Estou falando especificamente deThe Star Wars, uma série de quadrinhos de 2013 que faz uma adaptação dos primeiros rascunhos de George Lucas para o seu famoso universo. Trata-se de uma história bastante diferente da que viemos a conhecer e amar: Luke Skywalker não era ainda um garoto de fazenda que sonhava em pilotar uma X-Wing contra o Império, mas um general veterano protegendo o legado dos jedi e muito mais; Han Solo, no lugar de um contrabandista e mercenário, era um soldado veterano bombado e, er, verde; e há mesmo a presença de um certo Annikin Starkiller, um aprendiz jedi (ou padawan, como preferir) sob a tutela de Luke.
As diferenças, é claro, vão muito além do que a situação de apenas alguns personagens. O que primeiro chama a atenção é quando você vê um certo robô com aparência de lata de lixo se comunicar com palavras, ao invés de assobios. Mas logo você perceberá também que sabres de luz não parecem ser exclusividade de jedi ou sith – você o vê na mão de praticamente todos os stormtroopers genéricos pelo caminho. A própria Força é também menos evidente: não parece haver muitos deus ex machinas associados, e ela surge mais como uma citação semi-religiosa recorrente à “Força dos Outros.”
Os artistas também aproveitaram para incluir algumas referências mais específicas, como no design de C3PO, que se antes já era claramente inspirado no clássico Metrópolis de Fritz Lang, agora passou a ser escancaradamente inspirado. E a nova (velha?) aparência de Luke Skywalker, com barba e topete grisalhos, também lembra de forma muito suspeita o próprio George Lucas, dando a ele um ar de Mary Sue muito curioso.
O roteiro em si parte de uma premissa semelhante daquele que ficou conhecido como Uma Nova Esperança, o primeiro filme da saga – ainda temos uma princesa em perigo que deve recorrer a um velho jedi e seu recém aceito aprendiz para combater um Império personificado em uma estação espacial do tamanho de uma lua. Isso acontece porque, em realidade, ele ainda se inspira na mesma fonte, do qual falarei com mais detalhes um pouco mais adiante. Muitos dos pormenores, no entanto, bem como os próprios personagens, diferem bastante – o resgate de Leia na “Estrela da Morte,” por exemplo, aqui é o desfecho, e não o começo; o sub-enredo romântico da princesa com o aprendiz jedi é muito mais evidente; e os droides possuem um papel de fato muito reduzido em evoluir o enredo. Aliás, em alguns momentos ele chega mesmo a lembrar mais Spaceballs / Tem Um Louco Solto no Espaço, a paródia de Mel Brooks da série, o que me fez pensar se ele não teve de alguma forma acesso a esse roteiro quando a estava escrevendo…

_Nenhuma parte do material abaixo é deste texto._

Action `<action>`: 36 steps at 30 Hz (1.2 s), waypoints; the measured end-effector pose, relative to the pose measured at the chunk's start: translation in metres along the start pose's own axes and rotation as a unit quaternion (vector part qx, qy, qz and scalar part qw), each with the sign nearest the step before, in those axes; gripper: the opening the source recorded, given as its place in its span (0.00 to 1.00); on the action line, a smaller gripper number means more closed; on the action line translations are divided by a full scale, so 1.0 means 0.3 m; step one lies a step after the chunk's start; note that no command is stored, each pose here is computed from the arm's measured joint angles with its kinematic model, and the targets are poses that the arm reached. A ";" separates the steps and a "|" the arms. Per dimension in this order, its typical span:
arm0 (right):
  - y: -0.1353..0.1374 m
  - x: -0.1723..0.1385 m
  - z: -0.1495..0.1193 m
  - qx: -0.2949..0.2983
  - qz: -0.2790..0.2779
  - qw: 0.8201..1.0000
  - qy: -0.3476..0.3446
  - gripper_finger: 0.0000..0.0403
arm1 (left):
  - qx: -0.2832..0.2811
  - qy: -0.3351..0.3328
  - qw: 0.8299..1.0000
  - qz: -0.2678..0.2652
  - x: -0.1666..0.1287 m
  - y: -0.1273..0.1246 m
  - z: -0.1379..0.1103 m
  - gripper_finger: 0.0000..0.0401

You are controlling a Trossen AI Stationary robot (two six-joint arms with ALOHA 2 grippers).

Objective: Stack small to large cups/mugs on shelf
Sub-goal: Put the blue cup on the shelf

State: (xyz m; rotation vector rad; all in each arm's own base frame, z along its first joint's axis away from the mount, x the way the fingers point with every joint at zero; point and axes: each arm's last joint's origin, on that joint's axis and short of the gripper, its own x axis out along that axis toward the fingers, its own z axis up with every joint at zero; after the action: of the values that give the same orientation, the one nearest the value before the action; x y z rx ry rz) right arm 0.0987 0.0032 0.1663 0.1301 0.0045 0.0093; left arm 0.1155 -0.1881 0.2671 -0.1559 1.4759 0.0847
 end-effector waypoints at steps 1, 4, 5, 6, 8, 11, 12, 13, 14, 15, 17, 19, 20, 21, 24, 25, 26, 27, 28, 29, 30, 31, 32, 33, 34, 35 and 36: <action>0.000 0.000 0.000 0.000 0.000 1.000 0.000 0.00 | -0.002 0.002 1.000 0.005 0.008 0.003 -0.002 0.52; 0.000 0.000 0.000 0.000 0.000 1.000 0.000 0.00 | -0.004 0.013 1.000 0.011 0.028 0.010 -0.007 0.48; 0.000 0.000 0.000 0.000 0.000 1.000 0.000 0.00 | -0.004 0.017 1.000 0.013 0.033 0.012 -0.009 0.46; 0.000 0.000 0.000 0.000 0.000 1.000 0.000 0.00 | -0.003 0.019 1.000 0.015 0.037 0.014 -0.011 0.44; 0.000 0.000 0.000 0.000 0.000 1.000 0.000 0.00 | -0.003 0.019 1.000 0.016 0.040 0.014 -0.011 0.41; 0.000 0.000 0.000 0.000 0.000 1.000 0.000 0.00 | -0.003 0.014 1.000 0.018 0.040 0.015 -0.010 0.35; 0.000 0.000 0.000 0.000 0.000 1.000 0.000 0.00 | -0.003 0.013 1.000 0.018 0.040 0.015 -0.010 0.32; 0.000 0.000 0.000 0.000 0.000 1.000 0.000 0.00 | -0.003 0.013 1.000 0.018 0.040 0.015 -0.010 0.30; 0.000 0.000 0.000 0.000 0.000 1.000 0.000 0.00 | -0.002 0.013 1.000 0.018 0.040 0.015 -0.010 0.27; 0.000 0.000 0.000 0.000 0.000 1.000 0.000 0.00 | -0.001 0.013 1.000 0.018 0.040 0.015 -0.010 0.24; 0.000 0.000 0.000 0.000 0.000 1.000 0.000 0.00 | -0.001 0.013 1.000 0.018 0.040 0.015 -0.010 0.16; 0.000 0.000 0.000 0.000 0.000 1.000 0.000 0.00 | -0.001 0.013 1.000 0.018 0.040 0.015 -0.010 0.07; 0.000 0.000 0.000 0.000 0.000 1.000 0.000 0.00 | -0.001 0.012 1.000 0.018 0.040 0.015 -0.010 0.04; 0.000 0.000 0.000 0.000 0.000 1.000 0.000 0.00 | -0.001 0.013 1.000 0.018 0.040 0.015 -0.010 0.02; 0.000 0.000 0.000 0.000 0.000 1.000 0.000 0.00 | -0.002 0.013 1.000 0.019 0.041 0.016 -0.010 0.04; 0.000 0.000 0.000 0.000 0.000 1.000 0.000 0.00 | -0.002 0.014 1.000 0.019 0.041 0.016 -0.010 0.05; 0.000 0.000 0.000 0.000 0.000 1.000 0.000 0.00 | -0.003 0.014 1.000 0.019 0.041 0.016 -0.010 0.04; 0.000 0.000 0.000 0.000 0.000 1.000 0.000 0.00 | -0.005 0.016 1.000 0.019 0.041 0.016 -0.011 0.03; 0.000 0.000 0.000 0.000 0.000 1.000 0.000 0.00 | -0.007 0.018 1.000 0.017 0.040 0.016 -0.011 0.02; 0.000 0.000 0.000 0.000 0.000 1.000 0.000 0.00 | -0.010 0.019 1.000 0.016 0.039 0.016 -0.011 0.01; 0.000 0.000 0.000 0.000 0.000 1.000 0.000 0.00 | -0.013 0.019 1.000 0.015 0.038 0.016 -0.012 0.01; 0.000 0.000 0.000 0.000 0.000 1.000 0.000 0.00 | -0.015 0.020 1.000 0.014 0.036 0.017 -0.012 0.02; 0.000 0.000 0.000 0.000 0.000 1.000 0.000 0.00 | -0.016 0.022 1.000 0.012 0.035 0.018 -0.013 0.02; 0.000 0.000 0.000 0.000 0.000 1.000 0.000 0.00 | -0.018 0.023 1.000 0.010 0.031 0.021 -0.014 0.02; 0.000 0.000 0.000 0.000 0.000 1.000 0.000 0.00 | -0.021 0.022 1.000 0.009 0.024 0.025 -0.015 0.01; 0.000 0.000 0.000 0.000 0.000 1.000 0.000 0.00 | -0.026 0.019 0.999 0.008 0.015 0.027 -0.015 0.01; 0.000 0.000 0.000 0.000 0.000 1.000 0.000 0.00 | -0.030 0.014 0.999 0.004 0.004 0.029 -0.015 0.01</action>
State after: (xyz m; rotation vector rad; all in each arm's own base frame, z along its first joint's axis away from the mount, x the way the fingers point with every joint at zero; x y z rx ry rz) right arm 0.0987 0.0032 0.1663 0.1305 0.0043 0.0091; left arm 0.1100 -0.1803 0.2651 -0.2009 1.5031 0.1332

Não vou dizer que não seja uma história legal, que diverte e possui alguns bons méritos próprios. Mas, com o desenvolvimento dos quadrinhos, me pareceu sim que ela não teria a mesma força da história que conhecemos. Ainda que seja interessante da sua própria forma, o arrogante Annikin Starkiller não é um protagonista tão empático quanto o jovem Luke Skywalker, que com a sua história de garoto comum elevado a herói da galáxia cativou com grande força o público jovem da sua época e além. Momentos marcantes como a morte de Obi-wan Kenobi fazem falta, ainda que hajam algumas tentativas de substituí-la, e mesmo os antagonistas aqui também não possuem o mesmo carisma dos que conhecemos no cinema, a começar pelo próprio Darth Vader convertido em mero general imperial. Não é uma história ruim, enfim, mas acredito que as mudanças realizadas realmente a tornaram mais empolgante e interessante.
O que mais chama atenção, no entanto, é quando comparamos este roteiro com o de outra história, esta mais antiga e referência confessa do próprio George Lucas: o filme A Fortaleza Escondida, de Akira Kurosawa, que recentemente foi relançado em uma Edição Definitiva pela Versátil. Se as semelhanças já eram bastante visíveis no próprio filme original – na história da princesa escoltada por um guerreiro veterano e companheiros por entre as linhas inimigas, ou na dupla de personagens de nível mais baixo (droides ou ladrões) de cujo ponto de vista a trama é contada -, elas acabam ficando bem mais evidentes nesta versão do roteiro. É mais fácil traçar um paralelo entre os generais Luke Skywalker e Makabe Rokurota do que era entre o segundo e Obi-wan Kenobi, por exemplo; além de que de fato há uma fortaleza escondida com função e destino muito semelhantes aos do filme de Kurosawa. Certas cenas e reviravoltas do roteiro – como a virada de casaca de um certo inimigo no ato final, permitindo que os heróis saiam vitoriosos – também lembram muito as da versão com samurais, e a impressão final que fica é que Lucas apenas partiu do roteiro de Kurosawa e começou a adicionar personagens, a começar por um protagonista masculino jovem com quem certa parte do público poderia se identificar.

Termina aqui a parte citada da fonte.